[RECORDS SUPPLIED]:
Segment Open
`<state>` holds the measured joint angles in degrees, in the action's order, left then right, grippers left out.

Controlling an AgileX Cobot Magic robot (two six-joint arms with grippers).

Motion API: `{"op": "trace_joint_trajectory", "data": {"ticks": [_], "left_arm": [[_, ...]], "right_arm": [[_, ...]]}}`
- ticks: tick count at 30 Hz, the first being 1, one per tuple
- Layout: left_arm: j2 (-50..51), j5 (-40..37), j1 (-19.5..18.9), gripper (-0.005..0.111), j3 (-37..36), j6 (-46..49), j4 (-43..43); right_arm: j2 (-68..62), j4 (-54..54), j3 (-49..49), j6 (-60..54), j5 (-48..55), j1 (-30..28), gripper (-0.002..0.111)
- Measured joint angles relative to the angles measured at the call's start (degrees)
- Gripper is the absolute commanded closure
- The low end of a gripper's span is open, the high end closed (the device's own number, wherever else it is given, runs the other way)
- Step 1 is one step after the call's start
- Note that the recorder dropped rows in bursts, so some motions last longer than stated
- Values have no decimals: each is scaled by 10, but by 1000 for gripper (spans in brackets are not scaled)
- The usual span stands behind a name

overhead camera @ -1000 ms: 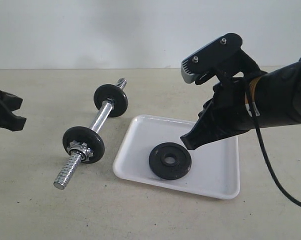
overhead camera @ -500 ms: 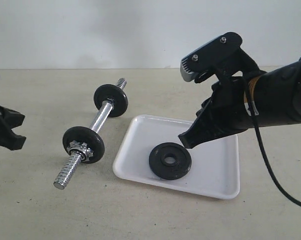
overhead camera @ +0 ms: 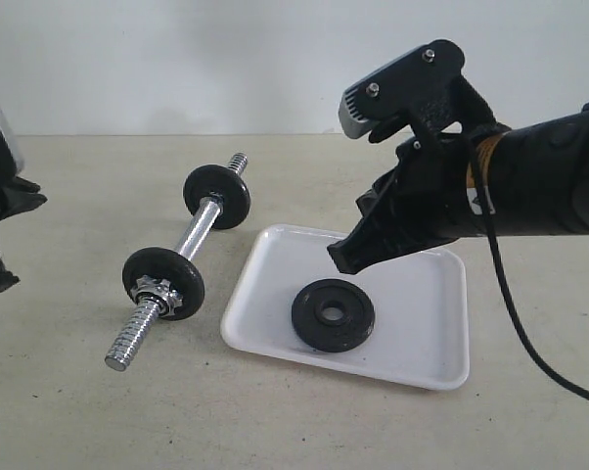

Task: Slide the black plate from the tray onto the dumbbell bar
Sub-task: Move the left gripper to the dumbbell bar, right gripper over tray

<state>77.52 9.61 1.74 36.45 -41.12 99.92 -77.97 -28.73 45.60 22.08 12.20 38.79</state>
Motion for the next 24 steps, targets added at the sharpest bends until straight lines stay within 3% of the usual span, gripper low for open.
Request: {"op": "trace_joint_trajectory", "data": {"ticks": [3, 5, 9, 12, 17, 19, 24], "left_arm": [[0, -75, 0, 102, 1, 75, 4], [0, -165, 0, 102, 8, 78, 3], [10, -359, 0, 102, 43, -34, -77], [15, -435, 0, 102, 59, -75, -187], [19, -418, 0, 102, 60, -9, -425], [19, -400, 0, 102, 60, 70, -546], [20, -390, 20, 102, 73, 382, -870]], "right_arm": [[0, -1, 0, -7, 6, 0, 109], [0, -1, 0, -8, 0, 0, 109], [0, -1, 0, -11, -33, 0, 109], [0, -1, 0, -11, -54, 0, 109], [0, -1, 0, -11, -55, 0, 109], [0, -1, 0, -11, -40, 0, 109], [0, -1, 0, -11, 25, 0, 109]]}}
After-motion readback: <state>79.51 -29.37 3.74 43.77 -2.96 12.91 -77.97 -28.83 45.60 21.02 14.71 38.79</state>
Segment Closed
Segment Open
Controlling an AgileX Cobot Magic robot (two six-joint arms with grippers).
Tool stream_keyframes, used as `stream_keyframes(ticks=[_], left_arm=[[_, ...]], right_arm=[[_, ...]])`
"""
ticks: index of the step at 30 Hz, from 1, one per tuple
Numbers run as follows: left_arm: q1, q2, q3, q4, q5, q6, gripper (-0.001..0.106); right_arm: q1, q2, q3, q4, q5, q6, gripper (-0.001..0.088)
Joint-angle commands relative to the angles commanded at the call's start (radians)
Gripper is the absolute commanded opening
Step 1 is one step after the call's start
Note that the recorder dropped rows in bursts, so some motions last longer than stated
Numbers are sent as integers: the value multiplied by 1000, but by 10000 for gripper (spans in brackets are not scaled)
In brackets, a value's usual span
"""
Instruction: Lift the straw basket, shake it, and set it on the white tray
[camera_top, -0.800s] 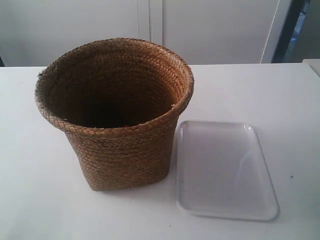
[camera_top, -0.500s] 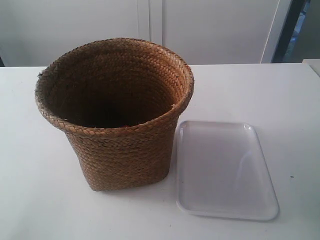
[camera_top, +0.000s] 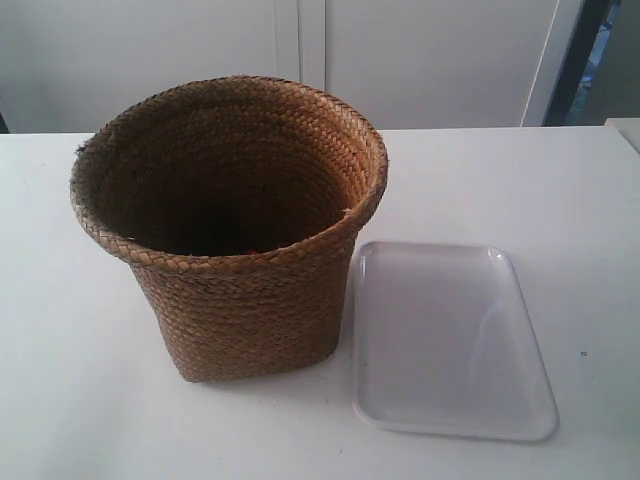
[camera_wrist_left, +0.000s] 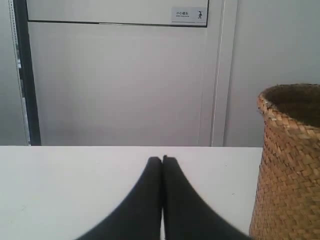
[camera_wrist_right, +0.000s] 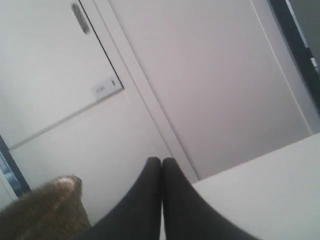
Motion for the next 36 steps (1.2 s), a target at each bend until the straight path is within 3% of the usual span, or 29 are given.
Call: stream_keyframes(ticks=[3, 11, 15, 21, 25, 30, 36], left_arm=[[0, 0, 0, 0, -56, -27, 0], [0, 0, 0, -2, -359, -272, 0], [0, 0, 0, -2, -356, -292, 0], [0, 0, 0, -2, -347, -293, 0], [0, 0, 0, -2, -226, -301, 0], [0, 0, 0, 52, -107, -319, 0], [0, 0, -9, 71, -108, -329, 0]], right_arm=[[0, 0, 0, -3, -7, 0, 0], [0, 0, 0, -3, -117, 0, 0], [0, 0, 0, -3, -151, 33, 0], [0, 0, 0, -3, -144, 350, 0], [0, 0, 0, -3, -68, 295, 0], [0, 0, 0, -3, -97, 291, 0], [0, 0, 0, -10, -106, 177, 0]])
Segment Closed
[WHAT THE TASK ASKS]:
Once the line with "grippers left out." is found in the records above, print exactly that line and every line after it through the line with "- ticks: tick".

[EXPECTED OUTPUT]:
`<state>` holds the measured joint angles in degrees, in the action's order, left then right, grippers left out.

Controlling an AgileX Cobot Magic robot (two six-joint arms with grippers).

Motion API: `{"op": "trace_joint_trajectory", "data": {"ticks": [_], "left_arm": [[_, ...]], "right_arm": [[_, ...]]}}`
- ticks: tick count at 30 Hz, the first being 1, one per tuple

No more output is expected here.